On Friday, a federal appeals court lifted an injunction under Texas law that forbids major social media sites from removing users’ posts based on their political stances. The recent law prohibits social media sites with more than 50 million monthly users, such as Facebook, Twitter, and YouTube, from removing a person or their posts due to a dispute. It will also prevent the blocking of hate speech.

This means that major companies are no more free to exercise their First Amendment right to censor on their platforms what people say. The ruling rejects the notion that companies have an unrestricted First Amendment authority to limit what people say.

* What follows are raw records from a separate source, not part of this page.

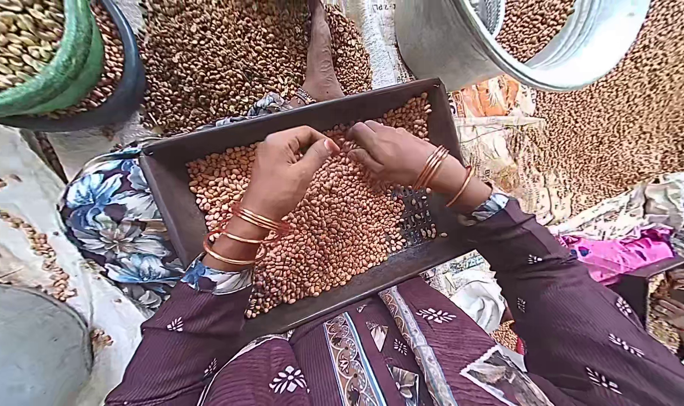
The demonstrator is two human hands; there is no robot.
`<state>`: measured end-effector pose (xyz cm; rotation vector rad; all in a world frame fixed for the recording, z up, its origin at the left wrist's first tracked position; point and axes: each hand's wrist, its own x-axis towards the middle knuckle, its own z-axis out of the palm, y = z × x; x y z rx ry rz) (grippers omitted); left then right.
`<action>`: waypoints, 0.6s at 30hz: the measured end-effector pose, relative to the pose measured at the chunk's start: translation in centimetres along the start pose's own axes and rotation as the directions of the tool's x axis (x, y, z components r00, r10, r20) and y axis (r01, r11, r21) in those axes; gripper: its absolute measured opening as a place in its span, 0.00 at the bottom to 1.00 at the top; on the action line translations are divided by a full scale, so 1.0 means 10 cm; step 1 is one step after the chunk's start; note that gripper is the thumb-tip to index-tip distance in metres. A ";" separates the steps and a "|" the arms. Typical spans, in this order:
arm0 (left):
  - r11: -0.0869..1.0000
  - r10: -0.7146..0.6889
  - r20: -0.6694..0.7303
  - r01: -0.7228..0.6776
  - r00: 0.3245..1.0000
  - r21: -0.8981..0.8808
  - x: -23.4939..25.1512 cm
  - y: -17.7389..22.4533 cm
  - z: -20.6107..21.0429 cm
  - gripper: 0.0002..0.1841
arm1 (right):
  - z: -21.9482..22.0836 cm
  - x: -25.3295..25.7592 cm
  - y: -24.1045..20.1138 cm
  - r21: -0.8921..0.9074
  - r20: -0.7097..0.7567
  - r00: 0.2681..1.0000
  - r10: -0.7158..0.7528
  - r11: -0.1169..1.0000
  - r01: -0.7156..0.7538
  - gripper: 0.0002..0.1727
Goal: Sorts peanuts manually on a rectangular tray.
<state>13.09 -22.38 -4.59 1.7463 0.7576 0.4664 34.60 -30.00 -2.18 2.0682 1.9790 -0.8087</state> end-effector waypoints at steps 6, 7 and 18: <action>0.998 -0.062 -0.088 0.061 0.994 -0.009 -0.01 -0.13 -0.32 0.08 | -0.15 -0.21 0.17 -0.089 -0.266 0.944 0.198 0.970 -0.228 0.23; 0.996 -0.058 -0.066 0.062 0.996 0.061 -0.02 -0.15 -0.33 0.09 | -0.12 -0.22 0.20 -0.127 -0.213 0.923 0.321 0.927 -0.352 0.23; 0.877 0.237 0.195 -0.296 0.952 0.380 -0.09 -0.22 0.02 0.09 | 0.07 -0.30 -0.05 0.228 -0.244 0.922 -0.300 0.907 0.355 0.09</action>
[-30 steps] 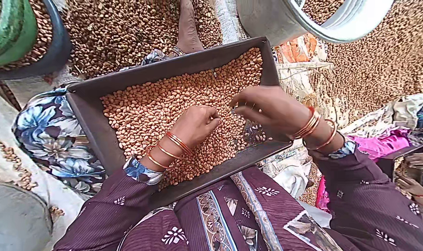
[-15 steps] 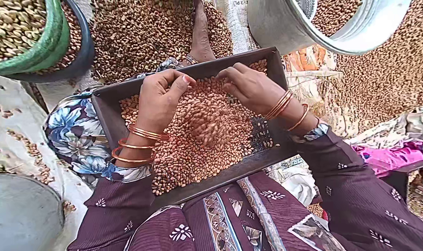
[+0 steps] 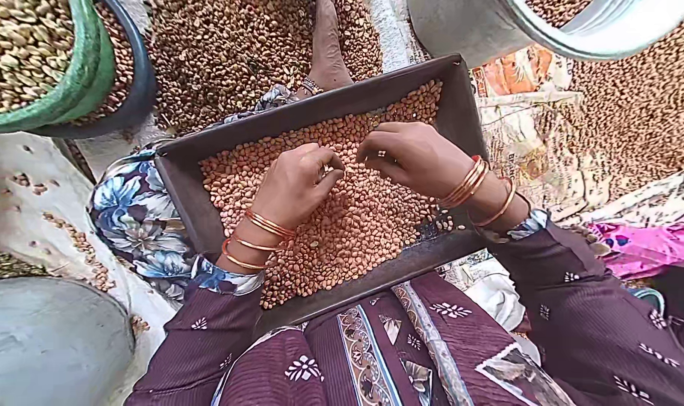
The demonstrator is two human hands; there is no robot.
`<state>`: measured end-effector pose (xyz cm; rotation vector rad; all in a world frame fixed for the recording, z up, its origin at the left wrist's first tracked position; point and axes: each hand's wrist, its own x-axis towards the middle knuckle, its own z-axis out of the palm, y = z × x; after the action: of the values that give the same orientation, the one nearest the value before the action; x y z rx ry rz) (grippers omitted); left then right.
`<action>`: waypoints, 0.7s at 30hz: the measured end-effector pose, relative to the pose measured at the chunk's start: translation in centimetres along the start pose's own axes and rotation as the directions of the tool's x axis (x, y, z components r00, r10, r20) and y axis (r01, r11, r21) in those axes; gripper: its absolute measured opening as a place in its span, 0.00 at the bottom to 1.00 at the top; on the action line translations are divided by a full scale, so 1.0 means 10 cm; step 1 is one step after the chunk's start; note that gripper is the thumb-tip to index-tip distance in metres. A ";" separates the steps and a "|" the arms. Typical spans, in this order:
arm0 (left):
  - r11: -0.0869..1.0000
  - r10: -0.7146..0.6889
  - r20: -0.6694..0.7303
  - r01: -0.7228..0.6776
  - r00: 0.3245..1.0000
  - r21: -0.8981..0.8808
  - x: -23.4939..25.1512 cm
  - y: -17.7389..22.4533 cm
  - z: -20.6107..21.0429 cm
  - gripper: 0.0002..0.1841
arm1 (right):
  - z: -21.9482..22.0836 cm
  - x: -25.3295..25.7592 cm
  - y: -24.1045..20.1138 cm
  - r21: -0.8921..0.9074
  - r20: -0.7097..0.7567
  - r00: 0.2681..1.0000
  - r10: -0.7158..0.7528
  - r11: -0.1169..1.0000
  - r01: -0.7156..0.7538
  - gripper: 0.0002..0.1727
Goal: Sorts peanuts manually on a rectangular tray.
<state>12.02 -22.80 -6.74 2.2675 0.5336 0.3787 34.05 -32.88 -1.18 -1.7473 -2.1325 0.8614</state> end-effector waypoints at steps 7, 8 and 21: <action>0.966 -0.072 0.044 0.059 0.996 0.250 -0.11 0.22 0.15 0.12 | 0.29 0.24 0.09 -0.124 -0.015 0.999 -0.046 0.991 0.043 0.07; 0.966 -0.077 0.040 0.065 0.996 0.252 -0.09 0.24 0.18 0.11 | 0.28 0.23 0.08 -0.123 -0.006 0.999 -0.032 0.992 0.031 0.06; 0.987 0.000 0.038 -0.006 0.999 0.159 -0.07 0.18 0.20 0.12 | -0.04 0.06 0.22 0.764 0.104 0.969 0.225 0.605 -0.223 0.08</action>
<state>12.73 -25.51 -6.78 2.4242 0.5576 0.3030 35.87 -32.02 -2.28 -1.5031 -1.1878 1.5473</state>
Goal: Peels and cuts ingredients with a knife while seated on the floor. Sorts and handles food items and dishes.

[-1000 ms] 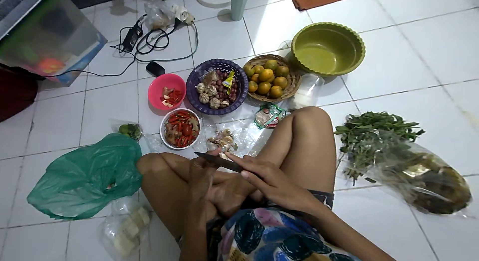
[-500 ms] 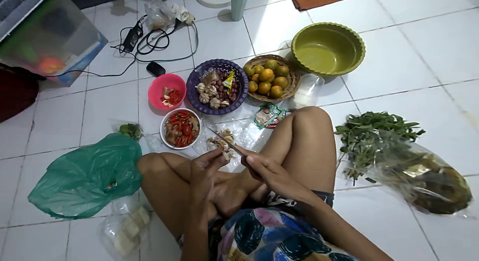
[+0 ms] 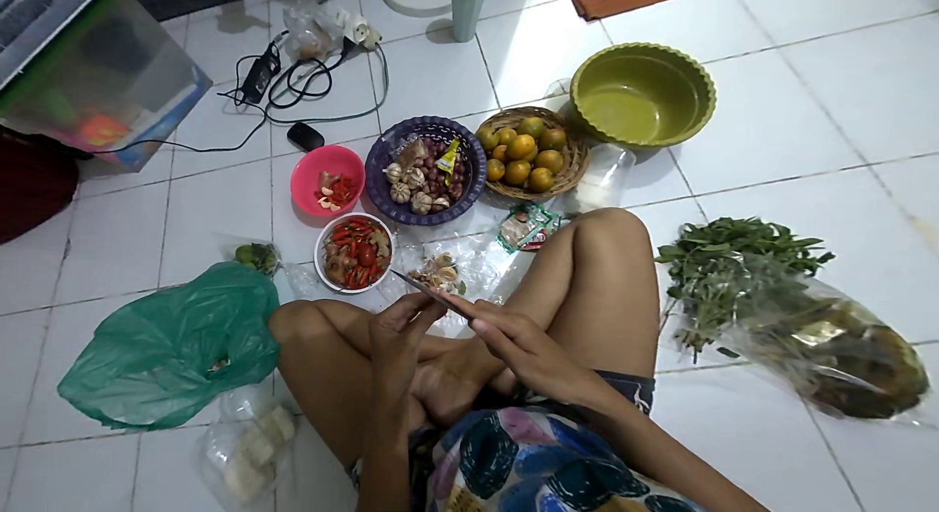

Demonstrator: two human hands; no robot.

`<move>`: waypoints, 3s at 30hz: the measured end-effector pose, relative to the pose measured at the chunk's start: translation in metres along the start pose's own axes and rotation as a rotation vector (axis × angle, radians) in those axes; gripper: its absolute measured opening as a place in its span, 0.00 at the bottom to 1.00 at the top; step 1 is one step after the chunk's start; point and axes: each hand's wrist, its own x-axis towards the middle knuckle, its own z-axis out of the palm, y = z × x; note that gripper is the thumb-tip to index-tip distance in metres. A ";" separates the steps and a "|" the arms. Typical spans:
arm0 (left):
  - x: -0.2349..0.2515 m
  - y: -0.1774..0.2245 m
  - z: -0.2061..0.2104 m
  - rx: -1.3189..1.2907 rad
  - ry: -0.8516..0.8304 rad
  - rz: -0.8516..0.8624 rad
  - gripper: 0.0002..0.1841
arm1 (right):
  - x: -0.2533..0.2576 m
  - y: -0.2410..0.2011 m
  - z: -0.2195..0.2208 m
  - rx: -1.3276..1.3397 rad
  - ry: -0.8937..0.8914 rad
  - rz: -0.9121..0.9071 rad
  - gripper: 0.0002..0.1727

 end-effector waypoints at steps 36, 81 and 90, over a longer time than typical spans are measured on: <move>-0.003 0.023 0.020 -0.307 0.230 -0.273 0.15 | 0.006 0.002 0.014 0.027 0.097 -0.114 0.31; -0.005 0.015 0.004 -0.250 0.060 -0.204 0.16 | 0.003 0.002 -0.010 -0.018 -0.033 -0.092 0.30; -0.005 0.004 -0.005 -0.333 -0.016 -0.144 0.16 | -0.001 -0.005 -0.008 -0.242 -0.030 -0.193 0.30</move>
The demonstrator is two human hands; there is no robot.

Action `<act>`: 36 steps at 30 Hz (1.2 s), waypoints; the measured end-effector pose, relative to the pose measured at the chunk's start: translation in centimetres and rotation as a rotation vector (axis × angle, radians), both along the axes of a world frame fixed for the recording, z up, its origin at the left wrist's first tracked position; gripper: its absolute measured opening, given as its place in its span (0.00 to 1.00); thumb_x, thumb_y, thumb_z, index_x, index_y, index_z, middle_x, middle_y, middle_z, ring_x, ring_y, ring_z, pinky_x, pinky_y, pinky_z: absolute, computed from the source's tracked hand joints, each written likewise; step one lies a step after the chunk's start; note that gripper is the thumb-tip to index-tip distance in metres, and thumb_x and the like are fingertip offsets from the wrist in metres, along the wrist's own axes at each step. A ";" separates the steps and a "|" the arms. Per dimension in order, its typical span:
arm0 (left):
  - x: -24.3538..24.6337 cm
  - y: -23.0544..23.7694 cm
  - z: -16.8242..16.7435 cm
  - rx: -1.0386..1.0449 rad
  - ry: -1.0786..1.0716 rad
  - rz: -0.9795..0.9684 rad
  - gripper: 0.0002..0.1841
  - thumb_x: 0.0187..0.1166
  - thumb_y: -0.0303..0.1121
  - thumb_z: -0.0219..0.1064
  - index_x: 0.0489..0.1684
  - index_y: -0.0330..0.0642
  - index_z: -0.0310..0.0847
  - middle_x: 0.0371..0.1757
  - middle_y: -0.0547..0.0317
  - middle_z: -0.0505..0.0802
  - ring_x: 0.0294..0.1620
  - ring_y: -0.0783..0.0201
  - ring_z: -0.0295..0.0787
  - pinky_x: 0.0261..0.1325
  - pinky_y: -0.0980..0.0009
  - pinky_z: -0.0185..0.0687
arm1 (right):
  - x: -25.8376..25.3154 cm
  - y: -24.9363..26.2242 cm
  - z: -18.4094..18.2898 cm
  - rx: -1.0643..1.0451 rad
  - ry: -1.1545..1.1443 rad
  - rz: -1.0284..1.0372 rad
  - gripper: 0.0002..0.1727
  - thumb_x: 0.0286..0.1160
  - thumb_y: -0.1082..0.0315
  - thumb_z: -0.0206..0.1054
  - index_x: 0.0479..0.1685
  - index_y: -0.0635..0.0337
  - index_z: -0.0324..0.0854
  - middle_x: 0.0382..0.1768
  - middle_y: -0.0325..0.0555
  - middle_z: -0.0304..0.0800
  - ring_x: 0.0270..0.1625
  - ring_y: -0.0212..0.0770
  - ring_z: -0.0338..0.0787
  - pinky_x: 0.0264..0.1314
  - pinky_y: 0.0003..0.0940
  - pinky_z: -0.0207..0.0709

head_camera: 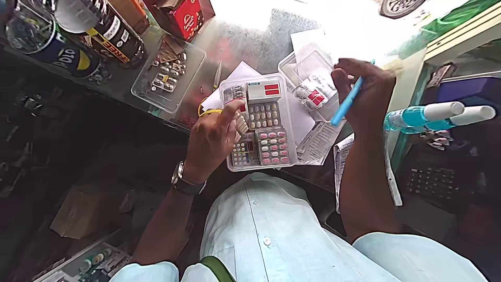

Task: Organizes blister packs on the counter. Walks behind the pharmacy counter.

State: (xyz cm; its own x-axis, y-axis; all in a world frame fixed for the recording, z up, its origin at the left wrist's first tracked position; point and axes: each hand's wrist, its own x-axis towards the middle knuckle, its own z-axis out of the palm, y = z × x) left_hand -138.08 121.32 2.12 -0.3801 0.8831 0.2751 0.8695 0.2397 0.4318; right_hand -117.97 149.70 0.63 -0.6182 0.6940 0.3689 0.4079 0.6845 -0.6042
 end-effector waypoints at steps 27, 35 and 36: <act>6.4 -0.4 -2.7 0.409 0.174 -0.051 0.10 0.83 0.30 0.64 0.54 0.53 0.91 0.52 0.50 0.92 0.55 0.57 0.89 0.58 0.62 0.84 | 1.5 -8.6 2.3 -0.695 0.697 0.341 0.17 0.56 0.75 0.84 0.33 0.45 0.81 0.38 0.33 0.88 0.41 0.32 0.91 0.46 0.29 0.90; 9.7 -2.2 -3.5 0.260 -0.220 -0.236 0.15 0.86 0.45 0.63 0.50 0.49 0.96 0.68 0.41 0.89 0.79 0.48 0.79 0.85 0.53 0.70 | 3.7 -10.4 -0.4 -0.552 0.820 0.348 0.14 0.62 0.66 0.83 0.42 0.40 0.86 0.43 0.30 0.91 0.48 0.33 0.91 0.52 0.29 0.88; 10.6 -2.7 -3.3 0.411 -0.292 -0.187 0.16 0.86 0.43 0.63 0.48 0.43 0.95 0.62 0.41 0.92 0.72 0.50 0.84 0.80 0.58 0.74 | 4.2 -10.7 -0.9 -0.551 0.818 0.408 0.13 0.64 0.67 0.81 0.45 0.42 0.86 0.45 0.31 0.90 0.49 0.34 0.90 0.54 0.29 0.86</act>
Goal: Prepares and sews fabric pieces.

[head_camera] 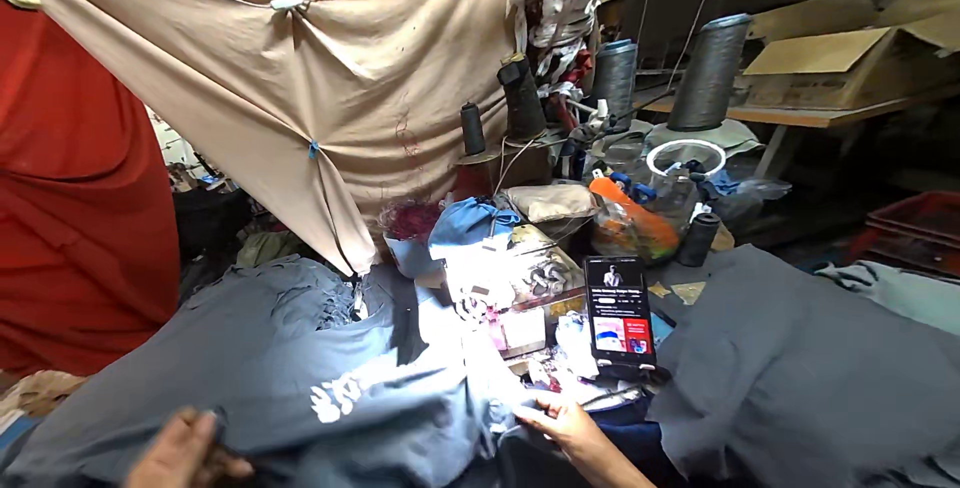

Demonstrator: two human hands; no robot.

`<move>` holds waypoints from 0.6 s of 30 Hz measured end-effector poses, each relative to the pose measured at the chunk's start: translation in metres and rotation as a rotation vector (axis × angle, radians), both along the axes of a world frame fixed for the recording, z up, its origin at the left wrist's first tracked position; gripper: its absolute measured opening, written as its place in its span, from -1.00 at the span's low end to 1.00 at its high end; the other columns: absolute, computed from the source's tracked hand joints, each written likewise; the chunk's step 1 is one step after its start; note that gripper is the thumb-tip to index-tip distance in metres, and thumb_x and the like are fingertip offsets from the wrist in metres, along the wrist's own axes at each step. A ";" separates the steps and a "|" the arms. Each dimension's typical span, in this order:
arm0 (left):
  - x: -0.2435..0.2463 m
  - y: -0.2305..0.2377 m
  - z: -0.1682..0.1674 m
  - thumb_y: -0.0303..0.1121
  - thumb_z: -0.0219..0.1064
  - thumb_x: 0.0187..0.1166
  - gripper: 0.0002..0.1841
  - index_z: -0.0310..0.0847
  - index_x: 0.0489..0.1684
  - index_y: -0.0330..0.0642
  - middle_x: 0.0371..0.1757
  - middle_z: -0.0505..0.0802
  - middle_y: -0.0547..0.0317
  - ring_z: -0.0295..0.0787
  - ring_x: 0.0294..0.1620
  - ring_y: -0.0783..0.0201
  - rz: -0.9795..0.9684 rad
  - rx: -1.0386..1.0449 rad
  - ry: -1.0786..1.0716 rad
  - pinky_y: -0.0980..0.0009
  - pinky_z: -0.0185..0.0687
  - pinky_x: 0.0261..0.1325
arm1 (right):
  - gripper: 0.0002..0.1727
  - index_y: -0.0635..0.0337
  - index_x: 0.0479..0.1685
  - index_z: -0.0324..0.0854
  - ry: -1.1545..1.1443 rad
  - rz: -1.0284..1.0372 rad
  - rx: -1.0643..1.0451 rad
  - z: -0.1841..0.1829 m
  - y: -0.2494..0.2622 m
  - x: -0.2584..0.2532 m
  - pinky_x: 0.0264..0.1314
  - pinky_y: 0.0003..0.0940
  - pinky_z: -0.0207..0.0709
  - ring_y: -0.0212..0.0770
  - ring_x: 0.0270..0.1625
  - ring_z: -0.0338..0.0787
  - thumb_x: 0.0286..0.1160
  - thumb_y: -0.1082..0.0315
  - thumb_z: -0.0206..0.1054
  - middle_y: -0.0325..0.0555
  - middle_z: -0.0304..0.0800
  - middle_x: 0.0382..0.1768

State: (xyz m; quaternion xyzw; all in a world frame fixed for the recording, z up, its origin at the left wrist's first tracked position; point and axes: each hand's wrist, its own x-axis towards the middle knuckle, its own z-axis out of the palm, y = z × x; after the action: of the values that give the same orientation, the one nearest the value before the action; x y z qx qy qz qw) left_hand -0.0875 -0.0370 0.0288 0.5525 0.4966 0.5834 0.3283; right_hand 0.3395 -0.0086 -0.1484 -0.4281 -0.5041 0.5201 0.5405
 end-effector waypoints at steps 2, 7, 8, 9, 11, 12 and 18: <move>-0.022 0.036 0.055 -0.35 -0.06 0.87 -0.83 0.43 0.08 -0.15 -0.50 0.81 0.45 0.77 -0.64 0.48 0.157 0.043 0.114 0.50 0.81 -0.49 | -0.95 0.08 -0.25 0.77 0.162 0.058 -0.088 0.005 -0.003 -0.016 -0.30 -0.57 0.61 -0.54 -0.40 0.73 0.46 0.33 0.47 -0.39 0.83 -0.41; -0.002 0.113 0.063 -0.37 0.25 0.75 -0.51 0.37 0.50 -0.59 0.47 0.56 -0.60 0.51 0.52 -0.41 0.505 0.110 0.693 -0.29 0.35 0.57 | -0.92 0.18 -0.30 0.71 0.274 0.063 -0.311 0.004 -0.007 -0.044 -0.10 -0.40 0.73 -0.39 -0.28 0.83 0.56 0.44 0.37 -0.26 0.86 -0.38; 0.019 0.118 0.044 -0.33 0.33 0.66 -0.43 0.37 0.50 -0.62 0.60 0.38 -0.71 0.22 0.68 -0.61 0.462 0.226 0.793 -0.40 0.10 0.69 | -0.92 0.19 -0.29 0.69 0.225 0.050 -0.357 0.000 -0.008 -0.046 -0.09 -0.39 0.73 -0.38 -0.27 0.83 0.57 0.43 0.38 -0.26 0.85 -0.38; 0.045 0.120 0.017 -0.25 0.39 0.57 -0.37 0.42 0.48 -0.62 0.66 0.29 -0.74 0.09 0.72 -0.67 0.412 0.336 0.849 -0.42 0.03 0.72 | -0.92 0.21 -0.26 0.69 0.175 0.039 -0.394 -0.005 -0.008 -0.046 -0.10 -0.39 0.71 -0.39 -0.27 0.81 0.57 0.40 0.39 -0.26 0.84 -0.37; 0.107 0.111 -0.055 -0.11 0.44 0.41 -0.36 0.60 0.29 -0.57 0.51 0.53 -0.66 0.37 0.61 -0.57 0.296 0.568 0.851 -0.30 0.28 0.66 | -0.87 0.24 -0.18 0.71 0.113 0.045 -0.468 -0.008 -0.009 -0.043 -0.07 -0.33 0.70 -0.34 -0.23 0.81 0.58 0.34 0.41 -0.21 0.84 -0.31; 0.135 0.106 -0.095 -0.07 0.46 0.39 -0.49 0.74 0.08 -0.38 0.29 0.74 -0.46 0.61 0.44 -0.39 0.227 0.695 0.836 -0.21 0.46 0.54 | -0.86 0.23 -0.14 0.71 0.114 0.053 -0.502 -0.005 -0.010 -0.041 -0.04 -0.30 0.71 -0.32 -0.20 0.82 0.59 0.32 0.41 -0.21 0.85 -0.28; 0.174 0.102 -0.188 -0.47 0.41 0.08 -0.62 0.82 -0.04 -0.25 0.01 0.86 -0.23 0.80 0.11 -0.29 0.130 0.620 0.962 -0.20 0.66 0.20 | -0.93 0.13 -0.23 0.68 0.187 0.131 -0.496 0.003 -0.013 -0.034 -0.15 -0.39 0.69 -0.38 -0.25 0.82 0.60 0.36 0.38 -0.29 0.85 -0.32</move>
State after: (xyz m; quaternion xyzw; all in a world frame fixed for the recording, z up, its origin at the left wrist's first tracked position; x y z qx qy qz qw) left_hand 0.0863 0.0649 -0.1587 0.7946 0.4286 0.4036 -0.1484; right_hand 0.3059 -0.0213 -0.1453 -0.4641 -0.3358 0.6987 0.4286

After Texas passed House Bill 20 last year, NetChoice and the Computer & Communications Industry Association filed a lawsuit, claiming that internet companies have a First Amendment right to censor the content posted on their platforms and choose which types of speech they deemed appropriate. The plaintiffs claimed that the legislation was unconstitutional, but the 5th U.S. Circuit Court of Appeals disagreed, stating that they were looking for protection to “muzzle free speech.”

The CCIA claimed that the decision compelled tech companies to treat all forms of expression equally, including extreme viewpoints. According to the group, forcing private enterprises to treat all opinions equally on their platforms puts Americans in danger by putting foreign propaganda and extremists on an even playing field with respectable Internet users. Republican critics of Facebook and Twitter who claim the platforms stifle conservative speech were rendered victorious when a federal appeals court upheld a Texas legislation targeting the networks, reports say.

However, the ruling by the 5th U.S. Circuit Court of Appeals in New Orleans is not expected to be the last word in a legal dispute with implications beyond Texas and the ability of some of the greatest tech corporations in the world to control user-generated content.

Additionally, the ruling mandates that they make information on account suspensions and content deletions public. The bill seen as a piece of a larger push against what conservatives consider to be anti-conservative prejudice at big internet firms, reports say. After the violent rebellion at the U.S. Capitol on January 6, 2021, Twitter permanently banned former president Donald Trump for inciting violence and deleted over 70,000 accounts connected to risky conspiracy organizations, which increased this accusation.

Although social media companies do have regulations against blatantly graphic violence, bullying, hate speech, and harmful disinformation, officials from these companies have denied censoring content or restricting users based on their opinions.